Nishizawa, born September 8, 1970, in Tokyo was, at the time, a 28-year-old unemployed man from the ward of Edogawa in Tokyo. During the investigation, it was revealed that Nishizawa had taken a large dose of SSRI medication (which are antidepressants) before the episode. Nishizawa was said to be an enthusiast of flight simulators. He said that he hijacked the plane because he wanted to fly it under the Rainbow Bridge in Tokyo. He was also found, in an examination commissioned by his defense attorney, to have Asperger syndrome. On March 23, 2005, he was found guilty but of unsound mind; therefore, he was only partly responsible for his actions. Days later, presiding judge Hisaharu Yasui sentenced Nishizawa to life imprisonment.
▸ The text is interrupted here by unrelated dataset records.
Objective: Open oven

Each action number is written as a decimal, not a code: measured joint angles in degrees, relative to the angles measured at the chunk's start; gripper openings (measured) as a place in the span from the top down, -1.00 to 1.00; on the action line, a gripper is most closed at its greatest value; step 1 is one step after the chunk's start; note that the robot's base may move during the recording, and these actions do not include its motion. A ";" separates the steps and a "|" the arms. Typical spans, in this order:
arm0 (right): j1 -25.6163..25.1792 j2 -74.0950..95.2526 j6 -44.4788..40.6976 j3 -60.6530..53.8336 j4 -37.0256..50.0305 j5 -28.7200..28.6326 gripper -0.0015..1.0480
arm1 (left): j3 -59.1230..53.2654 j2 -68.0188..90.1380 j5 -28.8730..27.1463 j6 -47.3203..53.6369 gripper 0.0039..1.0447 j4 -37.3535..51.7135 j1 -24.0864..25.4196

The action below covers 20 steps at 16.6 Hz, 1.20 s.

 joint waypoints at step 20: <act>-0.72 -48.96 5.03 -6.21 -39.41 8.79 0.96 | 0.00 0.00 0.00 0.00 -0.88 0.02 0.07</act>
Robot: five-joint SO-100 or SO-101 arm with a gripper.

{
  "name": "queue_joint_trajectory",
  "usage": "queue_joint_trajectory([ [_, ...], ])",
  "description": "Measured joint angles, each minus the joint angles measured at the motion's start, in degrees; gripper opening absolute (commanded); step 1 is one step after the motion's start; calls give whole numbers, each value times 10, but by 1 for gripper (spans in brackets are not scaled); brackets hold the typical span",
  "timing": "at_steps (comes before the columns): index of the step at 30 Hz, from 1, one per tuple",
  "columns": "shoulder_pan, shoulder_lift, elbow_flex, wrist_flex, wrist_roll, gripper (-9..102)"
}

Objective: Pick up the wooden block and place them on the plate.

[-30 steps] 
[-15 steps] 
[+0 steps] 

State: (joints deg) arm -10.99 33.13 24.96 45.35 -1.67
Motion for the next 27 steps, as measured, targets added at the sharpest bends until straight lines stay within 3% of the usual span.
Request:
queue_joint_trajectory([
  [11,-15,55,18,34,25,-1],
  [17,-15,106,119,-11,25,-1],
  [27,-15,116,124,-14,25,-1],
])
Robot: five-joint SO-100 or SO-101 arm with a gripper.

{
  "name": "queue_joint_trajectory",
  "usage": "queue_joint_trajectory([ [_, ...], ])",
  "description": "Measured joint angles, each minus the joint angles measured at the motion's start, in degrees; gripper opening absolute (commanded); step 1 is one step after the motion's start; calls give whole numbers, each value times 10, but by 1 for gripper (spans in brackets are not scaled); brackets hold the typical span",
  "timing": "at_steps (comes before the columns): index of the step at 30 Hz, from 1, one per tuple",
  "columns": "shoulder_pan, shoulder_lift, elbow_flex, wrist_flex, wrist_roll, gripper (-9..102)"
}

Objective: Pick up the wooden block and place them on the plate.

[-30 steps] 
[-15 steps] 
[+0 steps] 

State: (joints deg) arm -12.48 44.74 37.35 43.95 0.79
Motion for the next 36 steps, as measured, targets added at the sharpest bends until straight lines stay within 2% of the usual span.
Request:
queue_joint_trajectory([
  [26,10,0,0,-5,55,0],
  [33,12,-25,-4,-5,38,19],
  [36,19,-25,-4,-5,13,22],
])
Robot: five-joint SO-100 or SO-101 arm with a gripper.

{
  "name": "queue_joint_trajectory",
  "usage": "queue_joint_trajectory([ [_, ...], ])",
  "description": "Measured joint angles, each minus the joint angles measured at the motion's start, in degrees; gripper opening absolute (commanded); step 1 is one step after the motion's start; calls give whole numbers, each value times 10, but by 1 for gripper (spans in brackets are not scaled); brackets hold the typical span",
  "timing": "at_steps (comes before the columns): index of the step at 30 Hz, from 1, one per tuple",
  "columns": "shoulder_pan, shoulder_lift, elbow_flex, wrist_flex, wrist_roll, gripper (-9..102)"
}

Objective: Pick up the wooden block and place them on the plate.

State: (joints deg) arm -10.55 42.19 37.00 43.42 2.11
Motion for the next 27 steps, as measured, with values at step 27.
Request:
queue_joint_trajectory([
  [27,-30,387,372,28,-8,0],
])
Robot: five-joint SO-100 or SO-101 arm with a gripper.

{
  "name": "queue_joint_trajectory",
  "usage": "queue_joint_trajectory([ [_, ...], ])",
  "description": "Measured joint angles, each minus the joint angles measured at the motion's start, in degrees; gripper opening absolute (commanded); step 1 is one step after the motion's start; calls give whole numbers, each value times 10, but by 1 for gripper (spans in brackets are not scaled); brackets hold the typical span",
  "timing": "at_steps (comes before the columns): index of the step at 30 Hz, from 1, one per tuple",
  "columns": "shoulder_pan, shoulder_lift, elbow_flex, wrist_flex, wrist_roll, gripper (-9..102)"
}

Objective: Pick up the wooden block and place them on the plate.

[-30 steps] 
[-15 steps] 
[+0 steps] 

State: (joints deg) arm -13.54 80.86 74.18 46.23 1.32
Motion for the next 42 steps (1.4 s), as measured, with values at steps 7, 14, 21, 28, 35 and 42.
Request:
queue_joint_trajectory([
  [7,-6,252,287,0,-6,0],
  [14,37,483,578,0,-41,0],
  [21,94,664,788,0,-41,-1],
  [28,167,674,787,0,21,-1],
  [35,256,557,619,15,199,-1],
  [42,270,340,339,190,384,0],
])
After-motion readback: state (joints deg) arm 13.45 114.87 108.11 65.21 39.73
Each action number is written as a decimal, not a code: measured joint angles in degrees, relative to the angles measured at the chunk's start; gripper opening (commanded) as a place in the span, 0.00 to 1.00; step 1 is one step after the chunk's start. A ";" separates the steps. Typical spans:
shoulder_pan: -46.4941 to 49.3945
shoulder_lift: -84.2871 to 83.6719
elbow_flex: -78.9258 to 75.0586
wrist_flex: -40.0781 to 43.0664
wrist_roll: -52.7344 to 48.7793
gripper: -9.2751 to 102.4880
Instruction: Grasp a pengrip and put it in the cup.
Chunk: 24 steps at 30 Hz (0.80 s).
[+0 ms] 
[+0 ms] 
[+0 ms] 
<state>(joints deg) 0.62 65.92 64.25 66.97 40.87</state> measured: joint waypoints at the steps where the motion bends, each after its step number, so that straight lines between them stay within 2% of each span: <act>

Due to issues of criminal insanity, the mass media had not initially revealed Nishizawa's name when reporting on the case. However, on July 27, the Sankei Shimbun published his name and photograph, with the claim that the incident was a "serious crime". Following this case, the practice of publishing suspects' names in similar circumstances increased in Japanese tabloids and news weeklies, and eventually, national newspapers and news agencies.
The family of Nagashima sued All Nippon Airways, the Japanese state and Nishizawa's family, over Nagashima's death, alleging that poor security at the airport and aboard the plane led to the incident. A settlement with undisclosed terms was reached on December 21, 2007.
The flight number is still in use, and on the same route, but is now flown by a Boeing 787-8.
The aircraft involved continued to fly for All Nippon Airways until 2014 when it was withdrawn from use.